[What you have to do] Starting with the first line of the records, write out each line exactly until you have included the line containing "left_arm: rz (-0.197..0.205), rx".

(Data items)
^^^^^^^^^^^^^^^^

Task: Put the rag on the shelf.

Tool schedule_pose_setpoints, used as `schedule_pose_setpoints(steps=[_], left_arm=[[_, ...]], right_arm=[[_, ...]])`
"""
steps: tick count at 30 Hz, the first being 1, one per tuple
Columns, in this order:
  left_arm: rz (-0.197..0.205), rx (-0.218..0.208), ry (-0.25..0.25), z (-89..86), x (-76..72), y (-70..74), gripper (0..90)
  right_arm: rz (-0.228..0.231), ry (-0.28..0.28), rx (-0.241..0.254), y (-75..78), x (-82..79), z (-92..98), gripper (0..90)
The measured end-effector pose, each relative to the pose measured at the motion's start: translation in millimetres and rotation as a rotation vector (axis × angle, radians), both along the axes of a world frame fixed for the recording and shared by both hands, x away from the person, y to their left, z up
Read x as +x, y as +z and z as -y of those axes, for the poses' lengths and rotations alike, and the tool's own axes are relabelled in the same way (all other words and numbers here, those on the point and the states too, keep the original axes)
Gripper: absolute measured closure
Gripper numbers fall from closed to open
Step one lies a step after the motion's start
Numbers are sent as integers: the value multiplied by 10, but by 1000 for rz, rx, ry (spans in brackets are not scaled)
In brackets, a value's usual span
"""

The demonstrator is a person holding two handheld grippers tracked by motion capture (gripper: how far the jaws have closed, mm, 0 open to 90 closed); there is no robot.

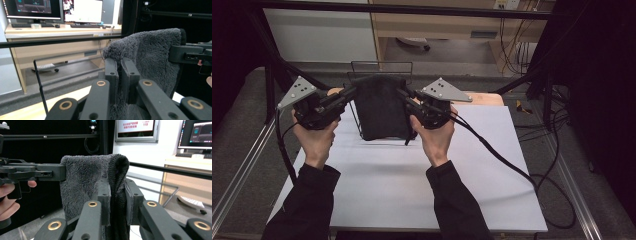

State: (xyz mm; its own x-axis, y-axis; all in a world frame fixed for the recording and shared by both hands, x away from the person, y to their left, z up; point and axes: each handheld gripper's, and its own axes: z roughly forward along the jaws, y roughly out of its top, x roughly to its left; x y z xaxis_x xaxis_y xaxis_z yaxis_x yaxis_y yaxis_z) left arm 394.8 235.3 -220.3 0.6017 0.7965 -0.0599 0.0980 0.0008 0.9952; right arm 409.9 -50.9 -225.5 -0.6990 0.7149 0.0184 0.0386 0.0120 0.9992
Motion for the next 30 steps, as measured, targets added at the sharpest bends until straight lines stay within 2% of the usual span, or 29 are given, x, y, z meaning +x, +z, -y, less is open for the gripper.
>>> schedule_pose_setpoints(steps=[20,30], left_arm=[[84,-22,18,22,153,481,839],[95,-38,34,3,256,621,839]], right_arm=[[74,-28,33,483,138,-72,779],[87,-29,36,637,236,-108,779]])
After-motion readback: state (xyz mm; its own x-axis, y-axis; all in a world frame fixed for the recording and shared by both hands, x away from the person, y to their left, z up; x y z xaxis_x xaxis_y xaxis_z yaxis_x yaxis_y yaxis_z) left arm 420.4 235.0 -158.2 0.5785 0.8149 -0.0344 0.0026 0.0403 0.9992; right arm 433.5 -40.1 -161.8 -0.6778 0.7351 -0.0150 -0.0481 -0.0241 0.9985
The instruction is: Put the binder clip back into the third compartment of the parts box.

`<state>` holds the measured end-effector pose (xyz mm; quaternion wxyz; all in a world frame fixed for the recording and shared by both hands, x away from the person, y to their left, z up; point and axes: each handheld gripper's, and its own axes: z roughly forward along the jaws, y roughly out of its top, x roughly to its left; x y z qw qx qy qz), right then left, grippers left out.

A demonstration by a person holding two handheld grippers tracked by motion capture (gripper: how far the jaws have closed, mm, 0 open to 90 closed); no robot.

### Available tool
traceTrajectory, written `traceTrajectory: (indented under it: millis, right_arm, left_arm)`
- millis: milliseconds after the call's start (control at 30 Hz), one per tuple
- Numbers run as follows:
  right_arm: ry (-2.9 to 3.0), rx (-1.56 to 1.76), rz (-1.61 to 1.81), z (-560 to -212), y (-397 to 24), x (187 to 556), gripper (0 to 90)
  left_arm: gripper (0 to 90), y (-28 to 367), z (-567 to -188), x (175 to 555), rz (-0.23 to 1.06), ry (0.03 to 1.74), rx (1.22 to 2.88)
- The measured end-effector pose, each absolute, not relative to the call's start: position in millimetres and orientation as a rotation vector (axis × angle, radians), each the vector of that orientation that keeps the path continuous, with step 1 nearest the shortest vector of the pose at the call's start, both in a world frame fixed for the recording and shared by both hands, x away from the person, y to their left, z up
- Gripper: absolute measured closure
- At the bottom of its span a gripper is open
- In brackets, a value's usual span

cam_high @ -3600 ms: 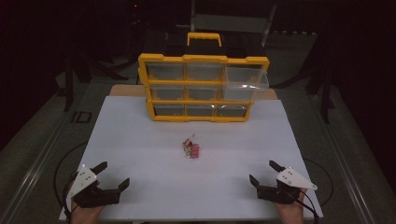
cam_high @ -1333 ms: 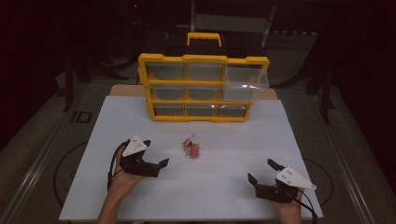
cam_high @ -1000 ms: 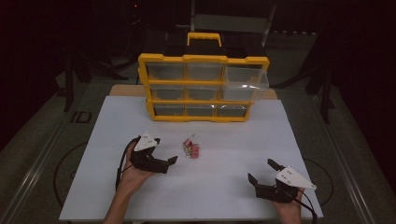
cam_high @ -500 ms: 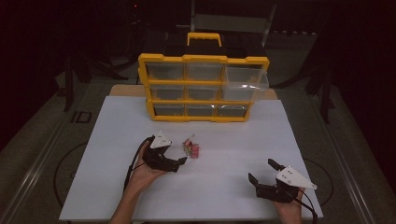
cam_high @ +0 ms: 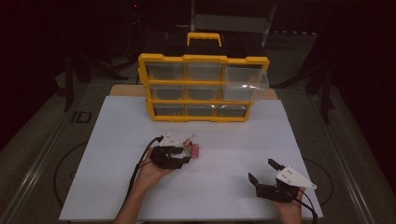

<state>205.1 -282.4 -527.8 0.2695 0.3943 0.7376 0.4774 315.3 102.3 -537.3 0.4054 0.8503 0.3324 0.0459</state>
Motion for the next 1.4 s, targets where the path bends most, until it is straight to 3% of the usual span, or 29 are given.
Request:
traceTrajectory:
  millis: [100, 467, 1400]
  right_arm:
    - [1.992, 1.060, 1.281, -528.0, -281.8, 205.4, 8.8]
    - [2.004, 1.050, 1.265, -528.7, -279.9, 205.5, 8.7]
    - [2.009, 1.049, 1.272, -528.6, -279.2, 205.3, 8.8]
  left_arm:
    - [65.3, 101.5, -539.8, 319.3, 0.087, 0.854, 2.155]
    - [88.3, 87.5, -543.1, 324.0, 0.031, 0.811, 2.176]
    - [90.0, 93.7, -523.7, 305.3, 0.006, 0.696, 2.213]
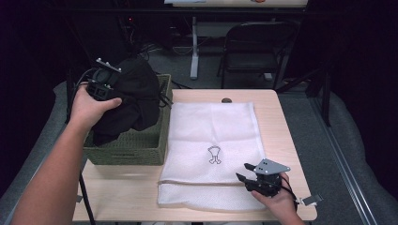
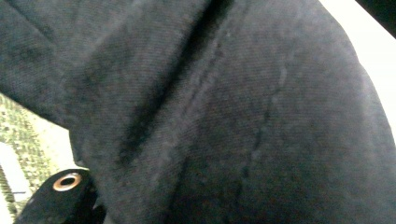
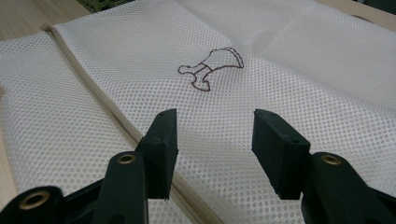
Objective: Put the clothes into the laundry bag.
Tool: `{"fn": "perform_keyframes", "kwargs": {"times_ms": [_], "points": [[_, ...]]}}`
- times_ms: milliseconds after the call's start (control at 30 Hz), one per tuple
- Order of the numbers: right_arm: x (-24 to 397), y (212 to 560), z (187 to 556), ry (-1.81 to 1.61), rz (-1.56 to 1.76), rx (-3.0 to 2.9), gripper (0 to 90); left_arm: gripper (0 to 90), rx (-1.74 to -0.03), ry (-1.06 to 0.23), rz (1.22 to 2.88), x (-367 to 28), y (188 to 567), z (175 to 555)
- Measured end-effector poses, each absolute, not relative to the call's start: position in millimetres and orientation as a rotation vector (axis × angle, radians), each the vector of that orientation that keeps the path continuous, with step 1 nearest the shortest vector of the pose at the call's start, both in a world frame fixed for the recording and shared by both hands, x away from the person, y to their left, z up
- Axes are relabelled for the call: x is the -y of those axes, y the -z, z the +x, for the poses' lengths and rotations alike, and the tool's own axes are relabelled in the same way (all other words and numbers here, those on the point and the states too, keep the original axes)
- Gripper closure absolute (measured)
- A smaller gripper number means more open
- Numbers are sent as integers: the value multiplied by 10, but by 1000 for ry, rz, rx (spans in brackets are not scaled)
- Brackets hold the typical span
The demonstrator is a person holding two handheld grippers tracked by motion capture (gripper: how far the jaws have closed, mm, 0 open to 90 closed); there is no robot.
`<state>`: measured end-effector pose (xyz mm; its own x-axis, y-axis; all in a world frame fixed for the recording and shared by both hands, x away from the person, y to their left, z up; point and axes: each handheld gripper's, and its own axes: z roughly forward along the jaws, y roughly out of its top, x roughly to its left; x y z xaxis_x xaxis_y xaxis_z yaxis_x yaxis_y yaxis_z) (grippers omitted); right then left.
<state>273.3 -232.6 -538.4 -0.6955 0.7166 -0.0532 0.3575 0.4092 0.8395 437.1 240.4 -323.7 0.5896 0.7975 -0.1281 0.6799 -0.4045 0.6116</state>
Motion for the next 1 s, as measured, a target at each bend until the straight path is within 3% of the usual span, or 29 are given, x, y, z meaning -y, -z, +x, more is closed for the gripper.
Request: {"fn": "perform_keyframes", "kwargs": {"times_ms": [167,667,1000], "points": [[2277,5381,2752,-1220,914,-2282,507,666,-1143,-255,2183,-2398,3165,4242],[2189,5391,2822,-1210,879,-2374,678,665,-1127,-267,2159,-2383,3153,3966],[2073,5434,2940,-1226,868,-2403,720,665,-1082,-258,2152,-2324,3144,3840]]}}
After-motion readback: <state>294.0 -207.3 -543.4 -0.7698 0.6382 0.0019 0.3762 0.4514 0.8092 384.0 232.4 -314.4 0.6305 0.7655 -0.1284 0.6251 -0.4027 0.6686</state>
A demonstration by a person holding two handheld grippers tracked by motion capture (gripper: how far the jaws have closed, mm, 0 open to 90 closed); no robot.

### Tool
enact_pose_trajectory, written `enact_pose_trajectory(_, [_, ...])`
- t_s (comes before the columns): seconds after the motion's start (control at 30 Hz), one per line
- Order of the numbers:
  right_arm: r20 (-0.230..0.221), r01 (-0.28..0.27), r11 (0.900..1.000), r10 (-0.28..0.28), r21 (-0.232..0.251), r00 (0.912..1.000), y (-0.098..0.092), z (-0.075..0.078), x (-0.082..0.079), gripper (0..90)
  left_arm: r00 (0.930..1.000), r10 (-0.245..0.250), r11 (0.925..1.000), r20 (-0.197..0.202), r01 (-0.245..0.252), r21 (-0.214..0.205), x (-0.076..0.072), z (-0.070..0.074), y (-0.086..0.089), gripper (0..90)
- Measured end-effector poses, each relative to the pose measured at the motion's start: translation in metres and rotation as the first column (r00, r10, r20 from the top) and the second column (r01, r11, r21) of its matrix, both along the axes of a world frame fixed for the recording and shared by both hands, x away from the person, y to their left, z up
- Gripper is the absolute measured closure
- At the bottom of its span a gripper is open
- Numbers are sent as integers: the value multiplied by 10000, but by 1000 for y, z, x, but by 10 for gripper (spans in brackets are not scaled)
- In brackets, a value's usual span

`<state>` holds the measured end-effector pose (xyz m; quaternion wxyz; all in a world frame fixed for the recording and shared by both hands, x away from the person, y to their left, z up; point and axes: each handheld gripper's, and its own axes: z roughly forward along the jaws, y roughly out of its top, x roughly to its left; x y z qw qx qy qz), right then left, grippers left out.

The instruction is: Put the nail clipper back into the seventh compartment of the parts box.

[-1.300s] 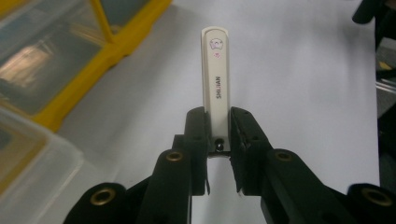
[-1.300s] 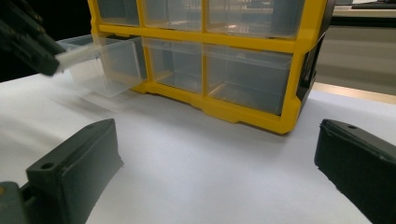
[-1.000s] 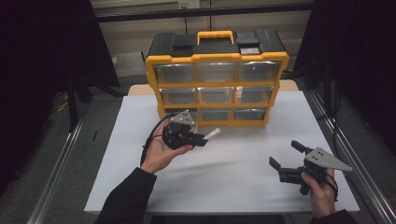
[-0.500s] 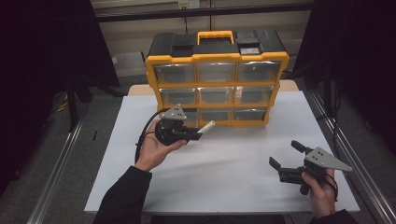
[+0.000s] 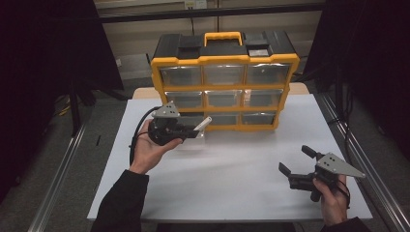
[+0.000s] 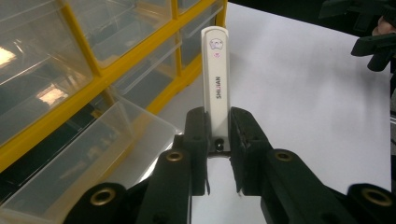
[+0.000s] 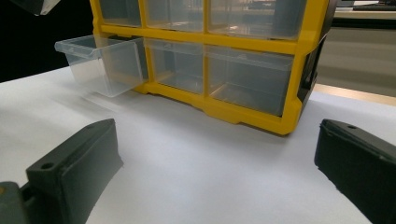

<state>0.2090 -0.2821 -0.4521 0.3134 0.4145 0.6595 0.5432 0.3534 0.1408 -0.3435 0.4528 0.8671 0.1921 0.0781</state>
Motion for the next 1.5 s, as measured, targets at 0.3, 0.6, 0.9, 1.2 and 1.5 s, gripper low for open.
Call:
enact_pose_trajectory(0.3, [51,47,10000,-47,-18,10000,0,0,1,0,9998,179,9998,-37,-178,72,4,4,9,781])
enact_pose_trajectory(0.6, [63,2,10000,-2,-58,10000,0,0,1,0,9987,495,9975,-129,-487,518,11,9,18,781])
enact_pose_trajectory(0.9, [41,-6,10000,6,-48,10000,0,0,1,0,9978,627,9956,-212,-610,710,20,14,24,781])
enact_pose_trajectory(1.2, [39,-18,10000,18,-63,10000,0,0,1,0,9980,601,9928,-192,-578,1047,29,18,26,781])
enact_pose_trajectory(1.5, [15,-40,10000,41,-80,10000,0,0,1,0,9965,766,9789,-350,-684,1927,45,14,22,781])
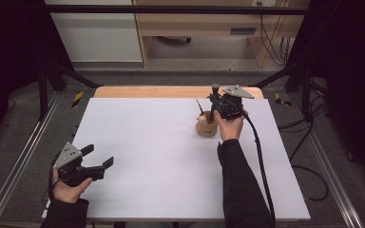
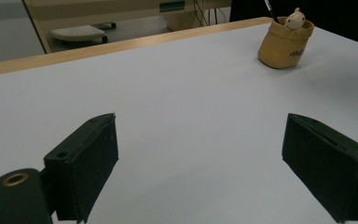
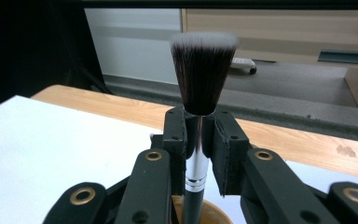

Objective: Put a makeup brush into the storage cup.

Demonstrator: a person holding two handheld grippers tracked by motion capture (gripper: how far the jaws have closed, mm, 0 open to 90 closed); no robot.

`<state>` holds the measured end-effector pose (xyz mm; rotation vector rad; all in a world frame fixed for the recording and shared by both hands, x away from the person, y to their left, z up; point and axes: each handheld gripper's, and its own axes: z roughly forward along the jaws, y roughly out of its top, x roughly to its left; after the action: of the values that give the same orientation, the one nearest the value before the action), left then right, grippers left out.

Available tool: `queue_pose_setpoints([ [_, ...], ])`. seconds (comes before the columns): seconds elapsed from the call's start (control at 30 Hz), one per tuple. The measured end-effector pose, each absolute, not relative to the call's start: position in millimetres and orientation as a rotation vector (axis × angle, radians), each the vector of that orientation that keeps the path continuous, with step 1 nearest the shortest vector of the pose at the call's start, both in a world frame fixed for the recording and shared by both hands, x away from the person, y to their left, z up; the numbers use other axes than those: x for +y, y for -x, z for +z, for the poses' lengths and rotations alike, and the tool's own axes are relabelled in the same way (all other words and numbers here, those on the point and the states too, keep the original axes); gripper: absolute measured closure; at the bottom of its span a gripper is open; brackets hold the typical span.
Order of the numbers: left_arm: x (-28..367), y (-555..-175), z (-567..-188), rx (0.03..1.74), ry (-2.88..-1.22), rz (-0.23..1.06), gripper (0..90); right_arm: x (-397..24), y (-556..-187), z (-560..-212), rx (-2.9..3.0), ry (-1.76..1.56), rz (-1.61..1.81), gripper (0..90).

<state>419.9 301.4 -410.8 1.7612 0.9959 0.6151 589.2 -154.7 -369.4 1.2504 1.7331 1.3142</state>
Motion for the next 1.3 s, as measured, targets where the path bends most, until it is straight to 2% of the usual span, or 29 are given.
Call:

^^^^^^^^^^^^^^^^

[Response to the exercise]
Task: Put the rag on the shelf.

Tool schedule_pose_setpoints, used as `schedule_pose_setpoints(steps=[_], left_arm=[[_, ...]], right_arm=[[_, ...]])`
"""
steps: tick count at 30 Hz, the first being 1, one per tuple
Columns, in this order:
  left_arm: rz (-0.197..0.205), rx (-0.218..0.208), ry (-0.25..0.25), z (-89..86), x (-76..72), y (-70..74), gripper (0..90)

The work on this exercise has been completed.